Nuestras amplias habitaciones, están completamente amobladas
y acompañadas de la atención personalizada que usted merece.
- 67 habitaciones y 3 departamentos (de dos ambientes cada uno).
- Ascensor para acceder a las 3 plantas del hotel.
- Calefacción central, telefonía, ventiladores de techo, música y TV color.
- Servicio de lavandería; envío y recepción de fax.
En la planta baja se encuentra el desayunador y bar 24 horas, y el
comedor principal habilitado para 350 personas cómodamente ubicadas.

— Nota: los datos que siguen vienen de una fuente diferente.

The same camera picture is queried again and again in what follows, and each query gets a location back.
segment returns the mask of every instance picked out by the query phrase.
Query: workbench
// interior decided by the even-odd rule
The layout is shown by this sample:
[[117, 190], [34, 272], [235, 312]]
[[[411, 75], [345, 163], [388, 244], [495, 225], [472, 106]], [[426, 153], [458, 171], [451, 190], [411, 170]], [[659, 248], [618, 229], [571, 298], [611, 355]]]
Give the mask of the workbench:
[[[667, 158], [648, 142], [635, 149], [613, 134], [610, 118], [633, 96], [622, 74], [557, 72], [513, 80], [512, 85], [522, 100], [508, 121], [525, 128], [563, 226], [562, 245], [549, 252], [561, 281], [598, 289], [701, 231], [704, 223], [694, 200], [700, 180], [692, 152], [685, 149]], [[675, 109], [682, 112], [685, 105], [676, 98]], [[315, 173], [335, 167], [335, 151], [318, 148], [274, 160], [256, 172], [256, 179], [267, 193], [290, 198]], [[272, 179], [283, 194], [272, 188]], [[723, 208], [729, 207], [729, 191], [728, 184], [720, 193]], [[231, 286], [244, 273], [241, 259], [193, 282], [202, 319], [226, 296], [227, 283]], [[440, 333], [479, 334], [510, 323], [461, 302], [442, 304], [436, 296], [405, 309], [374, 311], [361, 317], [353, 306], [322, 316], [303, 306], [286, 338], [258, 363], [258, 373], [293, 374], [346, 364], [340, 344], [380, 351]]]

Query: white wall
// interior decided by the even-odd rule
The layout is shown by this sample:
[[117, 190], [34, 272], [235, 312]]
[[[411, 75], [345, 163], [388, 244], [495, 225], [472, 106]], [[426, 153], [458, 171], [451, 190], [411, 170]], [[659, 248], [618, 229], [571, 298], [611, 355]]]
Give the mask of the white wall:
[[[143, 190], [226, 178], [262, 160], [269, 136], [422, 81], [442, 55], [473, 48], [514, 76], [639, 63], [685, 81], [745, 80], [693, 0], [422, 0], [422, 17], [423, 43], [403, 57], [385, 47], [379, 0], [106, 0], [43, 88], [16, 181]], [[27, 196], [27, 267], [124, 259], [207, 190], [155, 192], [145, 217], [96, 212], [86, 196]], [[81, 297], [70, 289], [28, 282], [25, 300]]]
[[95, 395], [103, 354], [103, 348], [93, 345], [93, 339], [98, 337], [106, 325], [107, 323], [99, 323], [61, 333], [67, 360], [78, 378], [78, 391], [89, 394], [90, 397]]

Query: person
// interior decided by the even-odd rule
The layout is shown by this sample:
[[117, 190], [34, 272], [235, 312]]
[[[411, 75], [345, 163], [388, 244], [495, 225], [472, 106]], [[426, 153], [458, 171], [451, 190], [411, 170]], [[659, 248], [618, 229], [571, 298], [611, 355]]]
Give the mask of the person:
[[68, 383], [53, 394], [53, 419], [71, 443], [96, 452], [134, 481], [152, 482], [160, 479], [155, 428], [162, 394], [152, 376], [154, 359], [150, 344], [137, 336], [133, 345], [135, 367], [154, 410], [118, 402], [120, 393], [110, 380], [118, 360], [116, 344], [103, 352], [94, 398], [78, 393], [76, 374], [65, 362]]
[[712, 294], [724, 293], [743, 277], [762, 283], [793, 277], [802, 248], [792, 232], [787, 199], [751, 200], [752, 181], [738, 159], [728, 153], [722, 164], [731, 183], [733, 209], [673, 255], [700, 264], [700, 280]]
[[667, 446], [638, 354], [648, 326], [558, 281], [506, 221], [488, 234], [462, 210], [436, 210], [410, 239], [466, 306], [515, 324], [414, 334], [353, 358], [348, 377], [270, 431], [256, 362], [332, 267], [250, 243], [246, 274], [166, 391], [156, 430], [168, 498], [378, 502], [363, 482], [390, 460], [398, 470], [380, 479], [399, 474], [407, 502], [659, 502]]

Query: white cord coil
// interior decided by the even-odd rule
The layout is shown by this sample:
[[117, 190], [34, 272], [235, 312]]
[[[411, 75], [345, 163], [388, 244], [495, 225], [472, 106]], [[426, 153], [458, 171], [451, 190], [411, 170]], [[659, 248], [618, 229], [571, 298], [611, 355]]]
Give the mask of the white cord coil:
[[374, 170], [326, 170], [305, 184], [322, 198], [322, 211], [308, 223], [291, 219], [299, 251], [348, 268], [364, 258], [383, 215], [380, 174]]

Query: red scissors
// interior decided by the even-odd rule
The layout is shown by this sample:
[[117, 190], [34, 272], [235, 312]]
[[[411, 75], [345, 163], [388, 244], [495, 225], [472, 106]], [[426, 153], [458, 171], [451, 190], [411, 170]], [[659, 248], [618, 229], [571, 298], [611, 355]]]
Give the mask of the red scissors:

Además, hay una sala de estar con televisión por cable y sala de lectura
con un cálido hogar.
Seña del 30%.
Un poco de nuestra historia...
En navidad de 1980 un matrimonio, ambos ucranianos, llegaron a Villa Carlos Paz.
Comenzaron desde temprano en el rubro de la hotelería, con el Hospedaje Tania, y más tarde, del otro lado del puente, con la Hostería Bernal. Trabajaron durante aproximadamente dos años y entonces vendieron los dos hospedajes y compraron el hotel "El Monte" al Sr. Nasuti.
Según lo que sabemos, este Hotel perteneció anteriormente a la familia Duarte y antes a tres niñas solteras.
La primer escritura está fechada el 20 de Abril de 1964. En la escritura figura como calle pública, hoy "Caseros". En ese entonces, el Hotel lindaba al SE con la Sra. Margarita A. de Paz propietaria de la Estancia Santa Leocadia, punto fundamental de la fundación de la ciudad.
El emprendimiento empezó con 7 habitaciones, allí, la Sra Tatiana Bielick atendía la cocina, la recepción y cobranzas, y su Sr. esposo, Gregorio Semenciw, hacía todo el resto del trabajo. Sus tres hijos, colaboraban en el quehacer del comercio.
En la parte posterior, existía un pequeño kiosko, que enfrentaba a la antigua Terminal de Omnibus.
El predio del hotel era pequeño, entonces decidieron comprar las casas lindantes, permitiendo ampliarlo, donde se construyeron dos piletas, quinchos, vestuarios, buffet, una cancha de fútbol y cocheras.
En la historia del hotel, están presente los días festivos patrios, que se festejaron en su salón.
También, funcionó como central de taxis, por su excelente ubicación, y porque era el único teléfono en la zona (Nº 55).
Fue construido con mucho esfuerzo y dedicación de esta familia, quienes hasta el día de hoy continúan con el arduo trabajo diario de la hotelería.